Abundant 'natural capital' in Europe's faraway lands
King penguins, South Georgia Image © Liam Quinn
Six European Union Member States have links to 34 Outermost Regions (ORs) and Overseas Countries and Territories (OCTs). The European Environment Agency (EEA) has published a new briefing on the ways people and their economies in these far-flung regions both depend on and affect ecosystems. It coincides with the 2014 Guadeloupe Conference, which will look at similar issues.
Several EU overseas territories host a very high biological richness, including around 70 % of the species living in the EU and its overseas entities. Natural capital includes this biodiversity and also vital services such as insect pollination of plants or the flood protection provided by forests.
For many EU overseas territories, protecting natural capital is an important element of adapting to climate change. For example, healthy wetlands, coral reefs and mangroves can protect coastal settlements from floods and storms. Moreover, vegetation and other natural systems have an additional value in absorbing carbon emissions, mitigating climate change.
Such natural capital directly underpins the economy in many overseas territories, the EEA briefing notes. Ecotourism is a vital source of income for many places, while several entities are heavily dependent on fishing.
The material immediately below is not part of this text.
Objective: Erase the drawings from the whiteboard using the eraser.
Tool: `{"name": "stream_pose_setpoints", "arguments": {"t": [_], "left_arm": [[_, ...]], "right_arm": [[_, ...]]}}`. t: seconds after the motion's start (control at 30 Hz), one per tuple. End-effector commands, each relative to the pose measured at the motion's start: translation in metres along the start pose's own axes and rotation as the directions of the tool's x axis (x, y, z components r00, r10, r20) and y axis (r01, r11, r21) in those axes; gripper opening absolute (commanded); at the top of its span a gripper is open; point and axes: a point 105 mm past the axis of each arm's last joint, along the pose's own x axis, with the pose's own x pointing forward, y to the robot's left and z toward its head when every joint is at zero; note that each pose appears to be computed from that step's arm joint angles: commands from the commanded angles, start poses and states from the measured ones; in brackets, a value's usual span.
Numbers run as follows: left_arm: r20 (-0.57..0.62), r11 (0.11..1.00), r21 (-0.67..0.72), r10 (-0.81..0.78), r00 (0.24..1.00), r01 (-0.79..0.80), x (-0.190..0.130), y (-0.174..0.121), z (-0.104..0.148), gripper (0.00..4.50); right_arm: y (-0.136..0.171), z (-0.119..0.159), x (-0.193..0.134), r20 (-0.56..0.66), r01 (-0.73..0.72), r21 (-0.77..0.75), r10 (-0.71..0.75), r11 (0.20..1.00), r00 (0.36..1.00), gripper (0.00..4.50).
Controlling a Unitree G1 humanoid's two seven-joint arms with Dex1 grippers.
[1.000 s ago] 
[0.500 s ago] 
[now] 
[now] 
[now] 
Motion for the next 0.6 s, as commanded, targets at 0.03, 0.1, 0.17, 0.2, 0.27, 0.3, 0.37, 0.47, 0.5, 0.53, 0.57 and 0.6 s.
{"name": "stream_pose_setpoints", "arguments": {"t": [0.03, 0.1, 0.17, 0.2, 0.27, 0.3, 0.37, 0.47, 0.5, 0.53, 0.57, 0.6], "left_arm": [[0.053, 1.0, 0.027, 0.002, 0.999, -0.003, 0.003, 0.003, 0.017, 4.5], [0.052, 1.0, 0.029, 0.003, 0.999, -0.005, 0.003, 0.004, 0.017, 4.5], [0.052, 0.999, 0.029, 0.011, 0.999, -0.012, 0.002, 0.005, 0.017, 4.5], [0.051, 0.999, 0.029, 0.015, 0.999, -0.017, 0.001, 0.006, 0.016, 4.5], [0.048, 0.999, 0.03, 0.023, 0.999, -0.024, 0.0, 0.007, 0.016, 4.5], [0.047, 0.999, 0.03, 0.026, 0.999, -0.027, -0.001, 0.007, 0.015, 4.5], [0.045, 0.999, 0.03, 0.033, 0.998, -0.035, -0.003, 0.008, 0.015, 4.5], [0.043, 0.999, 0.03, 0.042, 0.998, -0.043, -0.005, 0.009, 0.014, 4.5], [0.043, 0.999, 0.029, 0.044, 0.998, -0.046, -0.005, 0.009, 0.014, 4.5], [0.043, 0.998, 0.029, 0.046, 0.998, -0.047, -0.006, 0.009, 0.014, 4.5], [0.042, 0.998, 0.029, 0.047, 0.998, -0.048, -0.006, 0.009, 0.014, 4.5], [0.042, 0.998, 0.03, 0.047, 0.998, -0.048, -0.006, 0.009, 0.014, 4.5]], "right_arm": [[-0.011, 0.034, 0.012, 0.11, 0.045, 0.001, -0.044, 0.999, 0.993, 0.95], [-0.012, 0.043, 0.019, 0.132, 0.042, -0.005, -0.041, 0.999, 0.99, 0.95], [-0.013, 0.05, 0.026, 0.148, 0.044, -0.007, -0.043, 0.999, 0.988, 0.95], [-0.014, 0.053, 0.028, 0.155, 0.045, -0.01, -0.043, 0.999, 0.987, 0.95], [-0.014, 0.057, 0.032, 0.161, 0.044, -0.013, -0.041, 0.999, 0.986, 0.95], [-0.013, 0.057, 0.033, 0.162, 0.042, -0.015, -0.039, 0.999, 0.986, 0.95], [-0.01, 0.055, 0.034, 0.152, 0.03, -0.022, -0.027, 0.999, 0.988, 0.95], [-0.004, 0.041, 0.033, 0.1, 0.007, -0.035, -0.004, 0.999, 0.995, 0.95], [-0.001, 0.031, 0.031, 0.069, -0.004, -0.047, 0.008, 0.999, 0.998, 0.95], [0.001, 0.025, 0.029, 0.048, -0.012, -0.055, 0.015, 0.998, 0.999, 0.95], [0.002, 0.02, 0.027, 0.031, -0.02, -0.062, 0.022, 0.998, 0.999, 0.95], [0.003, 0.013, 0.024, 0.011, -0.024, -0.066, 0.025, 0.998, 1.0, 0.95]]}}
Nonetheless, human activity still threatens ecosystems in many overseas territories.
Many species in overseas territories have evolved in isolation, which means invasive alien species pose a more serious threat than in continental Europe. Climate change, increasing tourist numbers and other factors also threaten many species with extinction.
The EEA plans to collate and assess information on overseas territories' natural capital, which may be published as a report in 2015.